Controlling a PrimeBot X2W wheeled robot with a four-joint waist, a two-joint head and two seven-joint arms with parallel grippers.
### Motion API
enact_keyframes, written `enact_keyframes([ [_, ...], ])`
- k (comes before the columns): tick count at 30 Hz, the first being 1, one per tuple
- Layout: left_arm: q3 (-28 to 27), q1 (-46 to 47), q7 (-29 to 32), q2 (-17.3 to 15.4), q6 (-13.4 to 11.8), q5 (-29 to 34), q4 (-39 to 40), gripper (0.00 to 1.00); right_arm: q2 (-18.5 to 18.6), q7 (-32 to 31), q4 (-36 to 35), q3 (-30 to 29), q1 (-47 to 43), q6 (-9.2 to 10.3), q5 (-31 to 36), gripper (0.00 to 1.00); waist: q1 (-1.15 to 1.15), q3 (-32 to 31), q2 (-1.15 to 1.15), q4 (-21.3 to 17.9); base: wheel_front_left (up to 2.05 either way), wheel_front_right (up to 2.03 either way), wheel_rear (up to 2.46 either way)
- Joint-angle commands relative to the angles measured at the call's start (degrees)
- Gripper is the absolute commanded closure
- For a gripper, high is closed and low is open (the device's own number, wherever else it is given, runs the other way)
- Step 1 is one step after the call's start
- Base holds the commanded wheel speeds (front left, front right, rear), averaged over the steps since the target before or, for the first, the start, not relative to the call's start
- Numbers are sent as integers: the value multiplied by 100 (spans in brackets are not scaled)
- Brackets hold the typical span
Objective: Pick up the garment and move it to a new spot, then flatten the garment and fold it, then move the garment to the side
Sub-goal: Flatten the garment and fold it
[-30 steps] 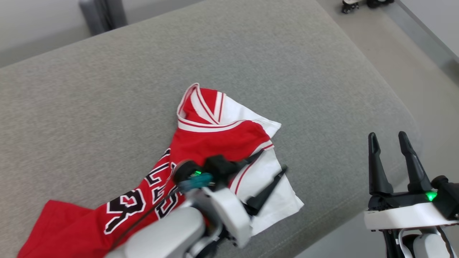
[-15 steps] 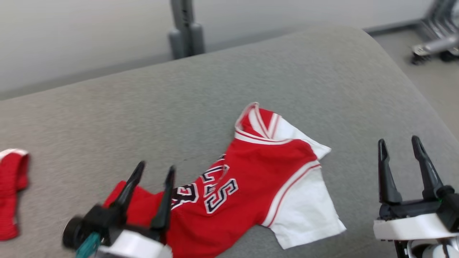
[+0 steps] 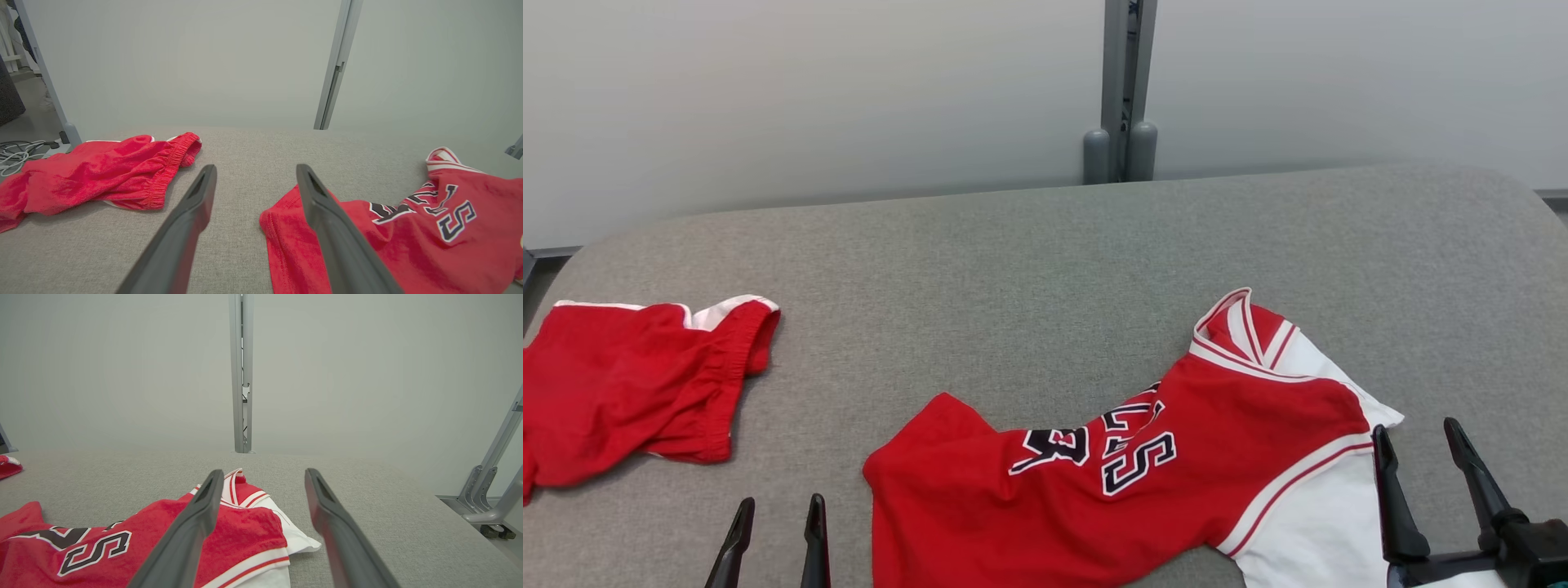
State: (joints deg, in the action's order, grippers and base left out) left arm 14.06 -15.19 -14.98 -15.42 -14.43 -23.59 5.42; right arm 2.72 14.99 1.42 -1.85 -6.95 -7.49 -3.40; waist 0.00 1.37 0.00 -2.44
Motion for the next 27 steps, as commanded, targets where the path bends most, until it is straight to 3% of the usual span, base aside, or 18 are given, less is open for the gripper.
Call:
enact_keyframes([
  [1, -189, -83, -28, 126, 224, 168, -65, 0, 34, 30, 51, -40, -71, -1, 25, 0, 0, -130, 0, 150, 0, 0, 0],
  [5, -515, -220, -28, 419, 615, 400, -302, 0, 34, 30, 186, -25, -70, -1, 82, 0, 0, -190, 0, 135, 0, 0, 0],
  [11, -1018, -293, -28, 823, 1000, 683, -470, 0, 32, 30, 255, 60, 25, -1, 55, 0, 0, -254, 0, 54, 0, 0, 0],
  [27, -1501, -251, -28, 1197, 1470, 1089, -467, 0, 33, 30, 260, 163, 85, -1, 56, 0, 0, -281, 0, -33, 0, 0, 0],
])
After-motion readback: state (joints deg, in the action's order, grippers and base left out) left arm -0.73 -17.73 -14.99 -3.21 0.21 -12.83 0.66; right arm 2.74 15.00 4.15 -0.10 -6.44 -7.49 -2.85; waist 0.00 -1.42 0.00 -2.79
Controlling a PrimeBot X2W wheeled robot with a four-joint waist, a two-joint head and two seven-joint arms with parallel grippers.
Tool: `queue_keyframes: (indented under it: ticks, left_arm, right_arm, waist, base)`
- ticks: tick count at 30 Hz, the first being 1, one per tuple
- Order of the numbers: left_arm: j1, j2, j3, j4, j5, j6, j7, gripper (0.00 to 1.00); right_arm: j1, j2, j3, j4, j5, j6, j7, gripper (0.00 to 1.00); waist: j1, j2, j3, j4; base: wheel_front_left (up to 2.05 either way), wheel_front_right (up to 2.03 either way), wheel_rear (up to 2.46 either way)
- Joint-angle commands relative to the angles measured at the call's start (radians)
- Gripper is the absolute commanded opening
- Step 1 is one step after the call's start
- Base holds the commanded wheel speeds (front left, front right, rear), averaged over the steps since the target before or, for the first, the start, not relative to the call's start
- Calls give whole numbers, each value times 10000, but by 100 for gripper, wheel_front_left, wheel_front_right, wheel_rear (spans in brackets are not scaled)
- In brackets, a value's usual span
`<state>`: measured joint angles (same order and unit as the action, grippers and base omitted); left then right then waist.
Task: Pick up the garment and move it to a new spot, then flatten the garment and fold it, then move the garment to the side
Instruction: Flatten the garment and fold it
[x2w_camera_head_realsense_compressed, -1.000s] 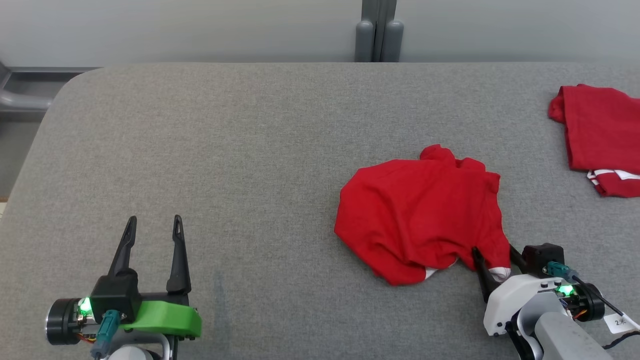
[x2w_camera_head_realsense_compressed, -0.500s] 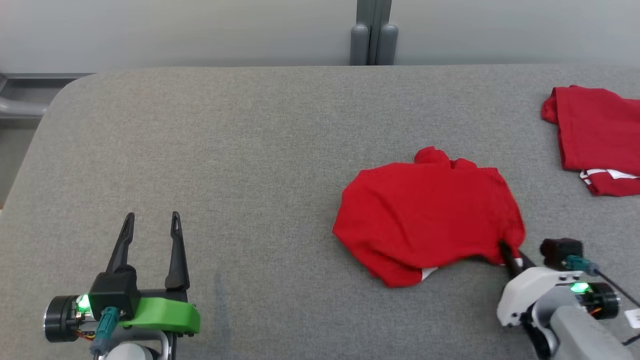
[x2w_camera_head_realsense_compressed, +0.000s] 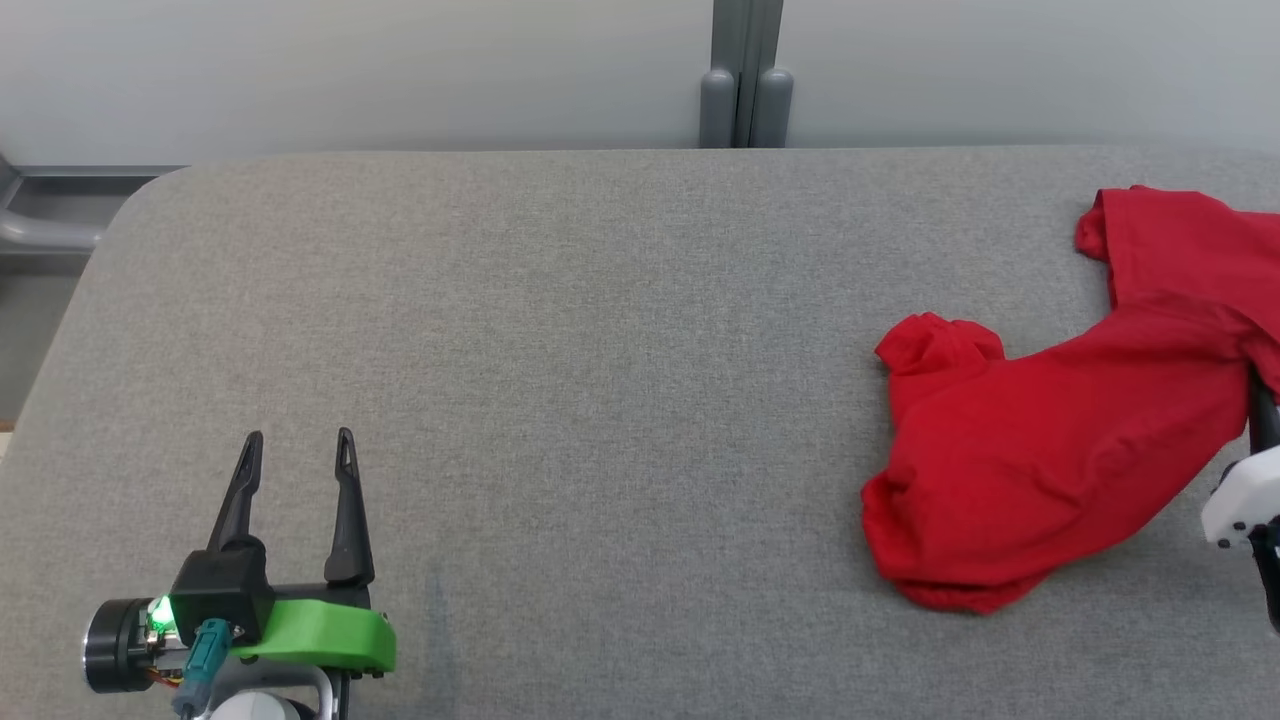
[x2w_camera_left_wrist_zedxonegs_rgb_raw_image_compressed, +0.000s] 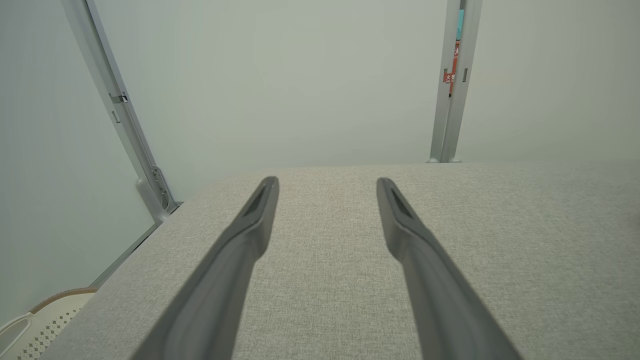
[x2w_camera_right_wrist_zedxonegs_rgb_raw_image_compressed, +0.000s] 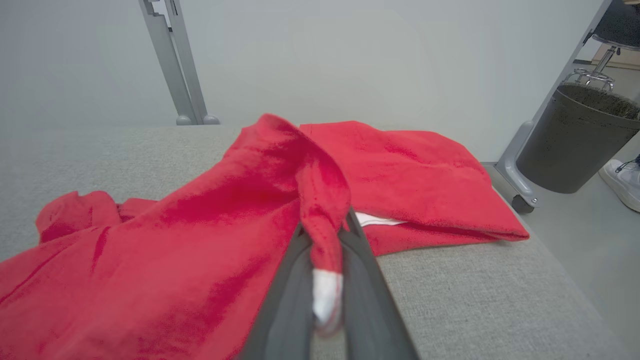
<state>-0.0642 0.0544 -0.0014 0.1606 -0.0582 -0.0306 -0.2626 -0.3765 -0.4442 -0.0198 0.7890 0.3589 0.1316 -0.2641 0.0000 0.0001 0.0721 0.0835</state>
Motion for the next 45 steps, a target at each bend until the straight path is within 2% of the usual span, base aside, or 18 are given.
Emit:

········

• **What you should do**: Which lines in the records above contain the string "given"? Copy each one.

• **Reply**:
- For a gripper, high is closed and low is open (the device's own number, wherever else it is given, runs the other way)
Motion for the next 27 steps, as commanded, targets where the path bends most, until it is straight to 3% of the usual span, base aside, or 18 are given, less is open for the gripper.
Motion for the next 45 steps, a target at each bend until the straight path is within 2% of the usual span, base aside, or 18 are given.

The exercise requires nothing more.